Let us explore five techniques that help NLP extract information and analyse its intent in the best possible manner.
- Named Entity recognition – This is the most basic but beneficial technique used for extracting the entities in the text. What it does is that it identifies fundamental concepts within the five and identifies people, locations and dates from the text. They are usually based on grammar rules and supervisor codes.
- Sentiment analysis – This is the most widely used technique. The technique is instrumental in cases such as customer surveys, reviews and also social media commenting. Here people pour out their mind about the product and services. The output of sentiment analysis is straightforward because it splits the analysis into 3 points namely: positive, negative and neutral. Complacency in response can be avoided after understanding the sentiment. A very recent study conducted by Mc Kinsey mentioned that after using such techniques companies overall were able to offer better services which led to an increase of 85% in the purchases made.
- Summarisation of text – This is the most important functionality of NLP for intent analysis. Companies are loaded with humongous data that needs to be sorted. If that is not done effectively, then the whole intention will go futile. The abstraction of text helps the company to summarise fresh text from heaps of data. The new text that comes gives the crux of the intended message which is good enough for further action. Text summarisation algorithms like LexRank, textrank and Latent Semantic Analysis helps in such summarisations.
- Aspect Mining – This technique identifies the different aspects of the text. Usually, this technique is used in sync with sentiment analysis which helps in complete extraction of matter from the text.
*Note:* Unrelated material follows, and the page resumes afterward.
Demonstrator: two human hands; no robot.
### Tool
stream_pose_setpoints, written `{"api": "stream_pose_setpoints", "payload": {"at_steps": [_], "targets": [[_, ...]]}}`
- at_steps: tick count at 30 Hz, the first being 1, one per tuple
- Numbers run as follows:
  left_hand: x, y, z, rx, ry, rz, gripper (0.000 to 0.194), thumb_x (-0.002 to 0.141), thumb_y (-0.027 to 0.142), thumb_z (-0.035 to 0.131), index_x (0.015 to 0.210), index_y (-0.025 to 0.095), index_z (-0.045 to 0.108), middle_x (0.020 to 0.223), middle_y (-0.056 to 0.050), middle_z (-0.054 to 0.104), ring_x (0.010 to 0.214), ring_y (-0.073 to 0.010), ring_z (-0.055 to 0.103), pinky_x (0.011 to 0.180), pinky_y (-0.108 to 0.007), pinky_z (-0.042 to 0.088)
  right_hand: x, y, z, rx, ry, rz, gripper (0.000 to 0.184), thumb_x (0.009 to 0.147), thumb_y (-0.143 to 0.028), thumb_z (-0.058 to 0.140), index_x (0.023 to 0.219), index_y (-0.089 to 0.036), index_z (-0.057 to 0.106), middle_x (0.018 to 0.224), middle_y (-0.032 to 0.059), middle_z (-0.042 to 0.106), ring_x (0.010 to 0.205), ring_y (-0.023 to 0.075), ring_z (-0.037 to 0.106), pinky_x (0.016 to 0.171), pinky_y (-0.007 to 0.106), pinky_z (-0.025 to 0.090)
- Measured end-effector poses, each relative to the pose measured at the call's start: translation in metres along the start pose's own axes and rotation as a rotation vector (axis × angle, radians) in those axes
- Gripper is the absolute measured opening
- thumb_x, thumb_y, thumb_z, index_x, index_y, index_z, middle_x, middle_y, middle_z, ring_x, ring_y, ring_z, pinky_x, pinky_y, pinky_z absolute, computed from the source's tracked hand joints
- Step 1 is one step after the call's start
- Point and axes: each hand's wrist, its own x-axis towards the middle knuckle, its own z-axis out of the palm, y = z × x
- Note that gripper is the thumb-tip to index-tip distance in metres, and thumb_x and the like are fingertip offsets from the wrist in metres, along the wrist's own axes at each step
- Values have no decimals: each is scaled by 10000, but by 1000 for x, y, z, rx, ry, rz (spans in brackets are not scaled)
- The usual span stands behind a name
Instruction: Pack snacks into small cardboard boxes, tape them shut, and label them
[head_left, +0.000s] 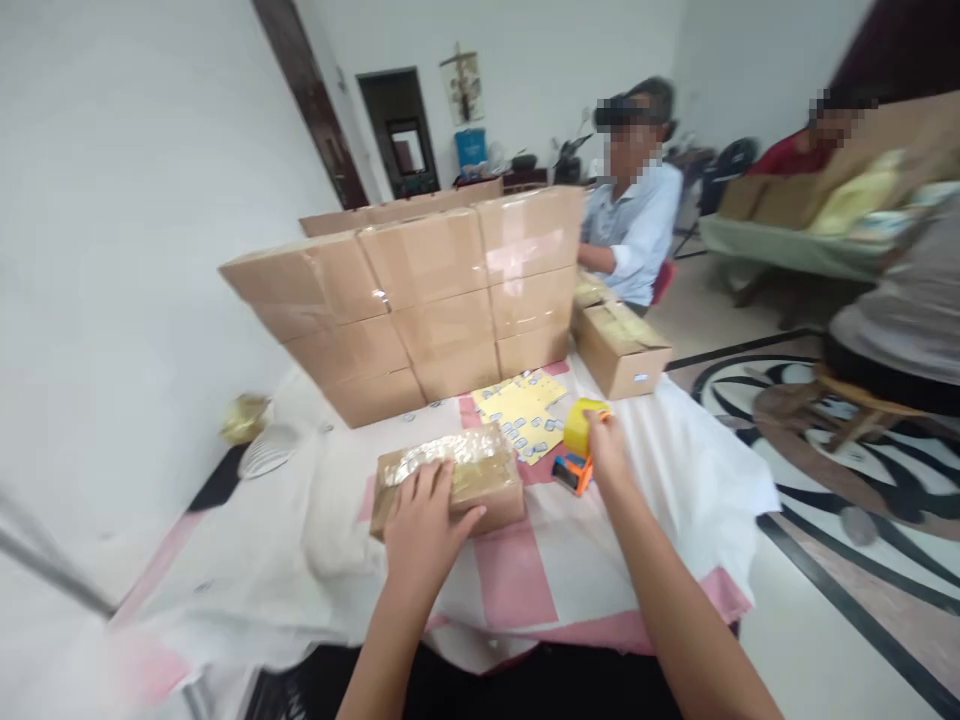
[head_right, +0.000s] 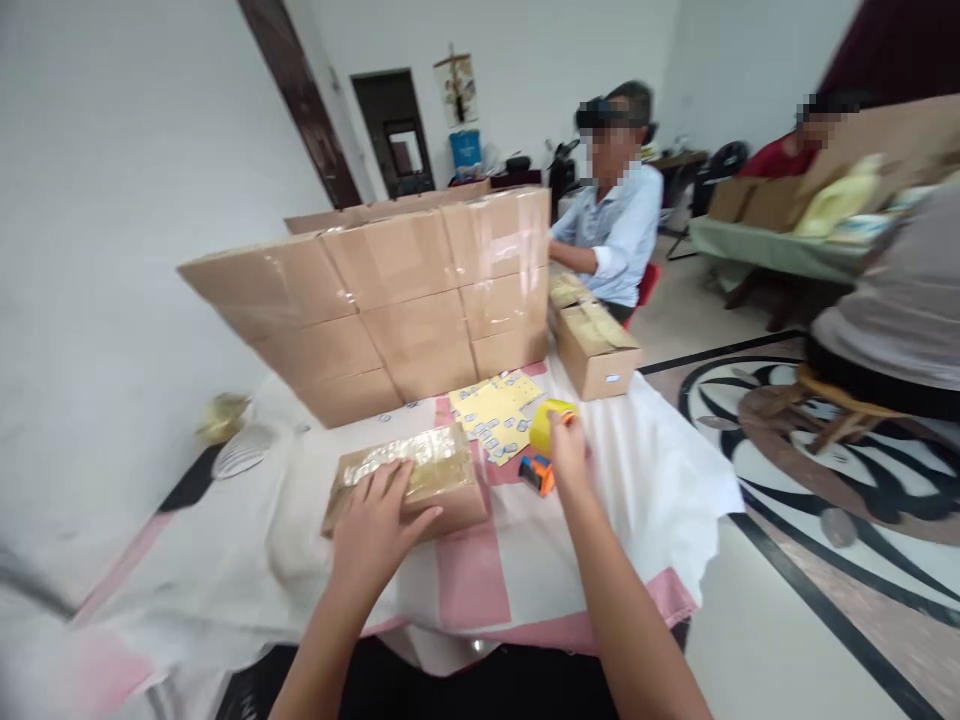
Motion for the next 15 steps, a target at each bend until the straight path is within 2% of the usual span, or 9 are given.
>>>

Part speech tagging is the easiest methods of aspect mining.
- Topic Modeling – This is perhaps the most complicated form of identification of sense and intention in the information. This method identifies common words across the topics. This technique is especially useful for analysing open-ended survey responses.
NLP enabled chatbots, and other conversational AI software help enhance intent analysis business process. This will help companies elevate their version of customer experience and also increase overall growth and profitability. It is not enough to hear your customer; they also need to be understood.